Which U.S. Treasury Has the Highest Yield?
Below, we show the average interest rates of each treasury, as well as the federal interest rate, from February 2020 to February 2025.
Date | Total Marketable | Bills | Bonds | TIPS | Notes | Federal interest rate |
---|---|---|---|---|---|---|
2020-02-29 | 2.32 | 1.64 | 3.80 | 0.74 | 2.13 | 1.58 |
2020-06-30 | 1.75 | 0.33 | 3.66 | 0.72 | 1.99 | 0.08 |
2021-01-31 | 1.54 | 0.11 | 3.36 | 0.59 | 1.71 | 0.09 |
2021-06-30 | 1.47 | 0.05 | 3.21 | 0.52 | 1.52 | 0.08 |
2022-01-31 | 1.42 | 0.10 | 3.02 | 0.43 | 1.40 | 0.08 |
2022-06-30 | 1.69 | 1.07 | 3.00 | 0.42 | 1.49 | 1.21 |
2023-01-31 | 2.43 | 4.24 | 3.02 | 0.53 | 1.75 | 4.33 |
2023-06-30 | 2.79 | 5.12 | 3.04 | 0.56 | 1.97 | 5.08 |
2024-01-31 | 3.21 | 5.41 | 3.11 | 0.65 | 2.34 | 5.33 |
2024-06-30 | 3.34 | 5.35 | 3.16 | 0.72 | 2.59 | 5.33 |
2025-01-31 | 3.34 | 4.46 | 3.24 | 0.79 | 2.89 | 4.33 |
2025-02-28 | 3.35 | 4.40 | 3.24 | 0.80 | 2.93 |
The average rate on total marketable U.S. government debt rose to 3.35% in 2025. This increase comes as the Federal Reserve has maintained higher interest rates to combat inflation, influencing yields across different types of U.S. Treasury securities.

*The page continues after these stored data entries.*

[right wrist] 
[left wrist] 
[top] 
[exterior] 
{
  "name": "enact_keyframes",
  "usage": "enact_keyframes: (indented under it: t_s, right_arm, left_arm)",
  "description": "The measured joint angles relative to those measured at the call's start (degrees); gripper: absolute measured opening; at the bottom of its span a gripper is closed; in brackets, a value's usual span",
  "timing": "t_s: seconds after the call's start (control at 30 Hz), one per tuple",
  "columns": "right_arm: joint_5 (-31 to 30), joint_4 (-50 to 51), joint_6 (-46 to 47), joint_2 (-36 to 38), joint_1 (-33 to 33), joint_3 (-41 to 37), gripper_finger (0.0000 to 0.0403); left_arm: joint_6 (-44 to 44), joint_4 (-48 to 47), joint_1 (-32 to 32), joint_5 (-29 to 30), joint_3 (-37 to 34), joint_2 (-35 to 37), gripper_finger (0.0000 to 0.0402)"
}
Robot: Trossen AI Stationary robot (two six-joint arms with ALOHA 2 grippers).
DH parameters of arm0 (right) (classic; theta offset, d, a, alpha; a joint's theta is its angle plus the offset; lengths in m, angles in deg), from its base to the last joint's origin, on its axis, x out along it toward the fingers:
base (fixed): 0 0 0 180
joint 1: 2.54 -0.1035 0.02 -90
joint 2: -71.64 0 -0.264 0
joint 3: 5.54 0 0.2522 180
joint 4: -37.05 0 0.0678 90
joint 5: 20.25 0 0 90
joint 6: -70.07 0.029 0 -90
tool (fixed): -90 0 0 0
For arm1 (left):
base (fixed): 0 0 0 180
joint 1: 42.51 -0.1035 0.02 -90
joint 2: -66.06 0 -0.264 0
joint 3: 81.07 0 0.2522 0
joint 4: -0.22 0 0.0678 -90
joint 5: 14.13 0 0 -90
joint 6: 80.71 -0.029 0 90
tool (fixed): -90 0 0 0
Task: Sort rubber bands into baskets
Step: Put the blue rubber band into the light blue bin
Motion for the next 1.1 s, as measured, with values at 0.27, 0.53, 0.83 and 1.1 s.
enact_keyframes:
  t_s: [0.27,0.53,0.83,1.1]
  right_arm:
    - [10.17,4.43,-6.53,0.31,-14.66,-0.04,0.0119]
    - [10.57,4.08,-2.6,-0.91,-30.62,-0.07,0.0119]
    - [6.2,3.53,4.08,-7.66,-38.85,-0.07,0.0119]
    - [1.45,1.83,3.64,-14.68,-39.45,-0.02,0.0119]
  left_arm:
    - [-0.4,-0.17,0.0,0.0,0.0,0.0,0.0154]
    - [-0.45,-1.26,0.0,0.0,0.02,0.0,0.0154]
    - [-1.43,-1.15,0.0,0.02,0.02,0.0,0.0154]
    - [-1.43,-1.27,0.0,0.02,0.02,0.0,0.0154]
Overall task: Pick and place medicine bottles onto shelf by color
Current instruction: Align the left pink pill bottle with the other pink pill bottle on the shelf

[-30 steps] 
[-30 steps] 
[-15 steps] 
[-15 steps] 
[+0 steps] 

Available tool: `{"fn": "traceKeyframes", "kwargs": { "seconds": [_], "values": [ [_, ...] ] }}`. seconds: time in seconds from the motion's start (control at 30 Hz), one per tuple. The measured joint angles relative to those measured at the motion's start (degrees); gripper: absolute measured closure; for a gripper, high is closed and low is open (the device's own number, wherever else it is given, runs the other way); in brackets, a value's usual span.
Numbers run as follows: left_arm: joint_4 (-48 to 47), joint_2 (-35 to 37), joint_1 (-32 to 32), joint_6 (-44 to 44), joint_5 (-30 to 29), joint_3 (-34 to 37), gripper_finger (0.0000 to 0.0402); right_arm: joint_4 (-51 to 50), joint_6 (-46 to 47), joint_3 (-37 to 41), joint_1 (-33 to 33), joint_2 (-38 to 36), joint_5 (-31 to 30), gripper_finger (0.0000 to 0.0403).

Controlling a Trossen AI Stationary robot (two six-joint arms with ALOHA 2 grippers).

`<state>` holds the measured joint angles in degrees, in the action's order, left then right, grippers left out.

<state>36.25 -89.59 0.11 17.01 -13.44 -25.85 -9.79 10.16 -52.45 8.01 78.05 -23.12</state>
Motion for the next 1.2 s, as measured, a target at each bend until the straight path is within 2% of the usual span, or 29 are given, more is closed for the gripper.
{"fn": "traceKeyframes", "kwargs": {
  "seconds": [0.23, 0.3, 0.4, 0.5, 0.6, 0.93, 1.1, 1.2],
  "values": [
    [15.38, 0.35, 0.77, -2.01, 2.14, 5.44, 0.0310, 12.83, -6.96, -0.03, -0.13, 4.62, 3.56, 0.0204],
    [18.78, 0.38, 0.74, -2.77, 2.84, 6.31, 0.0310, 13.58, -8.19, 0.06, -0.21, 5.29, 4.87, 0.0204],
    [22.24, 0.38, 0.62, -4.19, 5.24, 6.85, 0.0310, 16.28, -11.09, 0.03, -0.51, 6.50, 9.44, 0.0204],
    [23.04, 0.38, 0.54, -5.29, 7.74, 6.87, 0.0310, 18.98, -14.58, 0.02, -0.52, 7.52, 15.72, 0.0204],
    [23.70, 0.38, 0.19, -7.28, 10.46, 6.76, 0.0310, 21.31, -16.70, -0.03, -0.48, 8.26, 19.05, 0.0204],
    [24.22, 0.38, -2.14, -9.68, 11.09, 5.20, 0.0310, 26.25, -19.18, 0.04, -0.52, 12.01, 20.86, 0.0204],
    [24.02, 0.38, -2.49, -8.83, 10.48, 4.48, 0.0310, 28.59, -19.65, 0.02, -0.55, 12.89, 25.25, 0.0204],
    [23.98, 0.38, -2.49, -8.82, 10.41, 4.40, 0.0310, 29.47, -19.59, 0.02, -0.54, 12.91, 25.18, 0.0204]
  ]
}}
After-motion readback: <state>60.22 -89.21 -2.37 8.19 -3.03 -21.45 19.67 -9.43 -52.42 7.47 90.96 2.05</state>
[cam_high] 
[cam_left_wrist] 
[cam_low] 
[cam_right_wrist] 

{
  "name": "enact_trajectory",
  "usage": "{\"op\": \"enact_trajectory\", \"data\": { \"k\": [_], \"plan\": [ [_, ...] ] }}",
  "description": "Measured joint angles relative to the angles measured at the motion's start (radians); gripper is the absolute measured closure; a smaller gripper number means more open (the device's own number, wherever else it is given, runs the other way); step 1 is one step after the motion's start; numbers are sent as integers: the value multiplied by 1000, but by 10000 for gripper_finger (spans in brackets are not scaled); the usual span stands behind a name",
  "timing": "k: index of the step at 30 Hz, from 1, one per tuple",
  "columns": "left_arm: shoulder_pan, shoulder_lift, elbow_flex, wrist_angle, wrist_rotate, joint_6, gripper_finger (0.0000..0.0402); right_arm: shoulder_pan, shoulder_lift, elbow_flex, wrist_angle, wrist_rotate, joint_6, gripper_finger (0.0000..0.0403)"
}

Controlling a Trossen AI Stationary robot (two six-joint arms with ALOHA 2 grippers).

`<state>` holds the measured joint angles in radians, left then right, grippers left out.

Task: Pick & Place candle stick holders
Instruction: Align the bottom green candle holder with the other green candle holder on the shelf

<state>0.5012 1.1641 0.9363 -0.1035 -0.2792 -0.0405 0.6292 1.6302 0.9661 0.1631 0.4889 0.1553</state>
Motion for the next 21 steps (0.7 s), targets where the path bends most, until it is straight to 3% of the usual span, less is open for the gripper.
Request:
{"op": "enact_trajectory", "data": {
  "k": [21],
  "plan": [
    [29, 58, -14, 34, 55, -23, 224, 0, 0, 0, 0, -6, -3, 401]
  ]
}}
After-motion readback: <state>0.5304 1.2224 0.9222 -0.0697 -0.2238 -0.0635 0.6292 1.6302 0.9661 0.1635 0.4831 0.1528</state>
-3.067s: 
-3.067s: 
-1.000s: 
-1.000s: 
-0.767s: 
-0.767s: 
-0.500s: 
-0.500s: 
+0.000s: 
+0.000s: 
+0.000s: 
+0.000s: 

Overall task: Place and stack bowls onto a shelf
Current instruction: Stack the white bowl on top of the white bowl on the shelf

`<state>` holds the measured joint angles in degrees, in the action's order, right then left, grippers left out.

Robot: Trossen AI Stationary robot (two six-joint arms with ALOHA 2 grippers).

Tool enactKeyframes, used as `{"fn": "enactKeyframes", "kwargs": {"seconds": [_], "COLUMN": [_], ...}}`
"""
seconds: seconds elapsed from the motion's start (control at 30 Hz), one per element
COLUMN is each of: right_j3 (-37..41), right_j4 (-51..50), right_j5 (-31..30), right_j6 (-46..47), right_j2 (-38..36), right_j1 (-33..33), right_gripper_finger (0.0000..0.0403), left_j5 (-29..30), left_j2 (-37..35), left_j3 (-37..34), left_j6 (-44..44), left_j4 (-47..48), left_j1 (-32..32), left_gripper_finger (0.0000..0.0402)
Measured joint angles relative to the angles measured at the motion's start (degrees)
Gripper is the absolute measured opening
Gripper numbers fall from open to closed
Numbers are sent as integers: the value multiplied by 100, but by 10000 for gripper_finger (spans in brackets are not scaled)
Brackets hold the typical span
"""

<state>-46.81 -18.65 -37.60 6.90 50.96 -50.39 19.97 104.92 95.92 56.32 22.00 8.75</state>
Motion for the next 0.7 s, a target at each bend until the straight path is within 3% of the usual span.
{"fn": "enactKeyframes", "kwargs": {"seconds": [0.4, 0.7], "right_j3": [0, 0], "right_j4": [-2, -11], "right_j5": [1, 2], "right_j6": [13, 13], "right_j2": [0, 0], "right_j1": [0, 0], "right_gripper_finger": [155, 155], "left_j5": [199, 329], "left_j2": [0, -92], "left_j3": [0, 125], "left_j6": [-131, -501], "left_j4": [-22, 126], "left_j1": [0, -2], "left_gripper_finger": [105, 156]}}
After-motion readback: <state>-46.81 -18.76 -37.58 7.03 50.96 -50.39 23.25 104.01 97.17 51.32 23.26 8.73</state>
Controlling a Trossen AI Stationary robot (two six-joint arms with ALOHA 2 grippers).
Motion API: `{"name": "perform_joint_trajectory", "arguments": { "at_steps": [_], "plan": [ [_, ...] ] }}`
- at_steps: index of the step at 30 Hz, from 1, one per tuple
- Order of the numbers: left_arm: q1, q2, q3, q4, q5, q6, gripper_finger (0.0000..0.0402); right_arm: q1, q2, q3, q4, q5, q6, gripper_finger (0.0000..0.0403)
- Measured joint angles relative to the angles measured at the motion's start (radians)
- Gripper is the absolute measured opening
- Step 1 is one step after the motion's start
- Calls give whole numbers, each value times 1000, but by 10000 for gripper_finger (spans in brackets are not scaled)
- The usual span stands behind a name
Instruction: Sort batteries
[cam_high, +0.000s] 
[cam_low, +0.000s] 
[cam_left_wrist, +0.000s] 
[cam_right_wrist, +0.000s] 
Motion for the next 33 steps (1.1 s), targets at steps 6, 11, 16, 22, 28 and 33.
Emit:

Treasury bills (short-term debt) had the highest yield during this period, closely tracking the federal interest rate at 4.40% in early 2025.
The Fed’s rate hikes, which began in 2022 to curb inflation, significantly impacted short-term borrowing costs, pushing Treasury bill (T-bill) yields to a high of 5.45% in late 2023.
The rise in Treasury yields has increased the cost of servicing U.S. government debt. Higher rates mean that new borrowing and refinancing existing debt come at a greater expense.
Last year, U.S. treasurys were among the worst-performing asset classes, with long duration treasurys (20+ years) yielding a -11.7% return.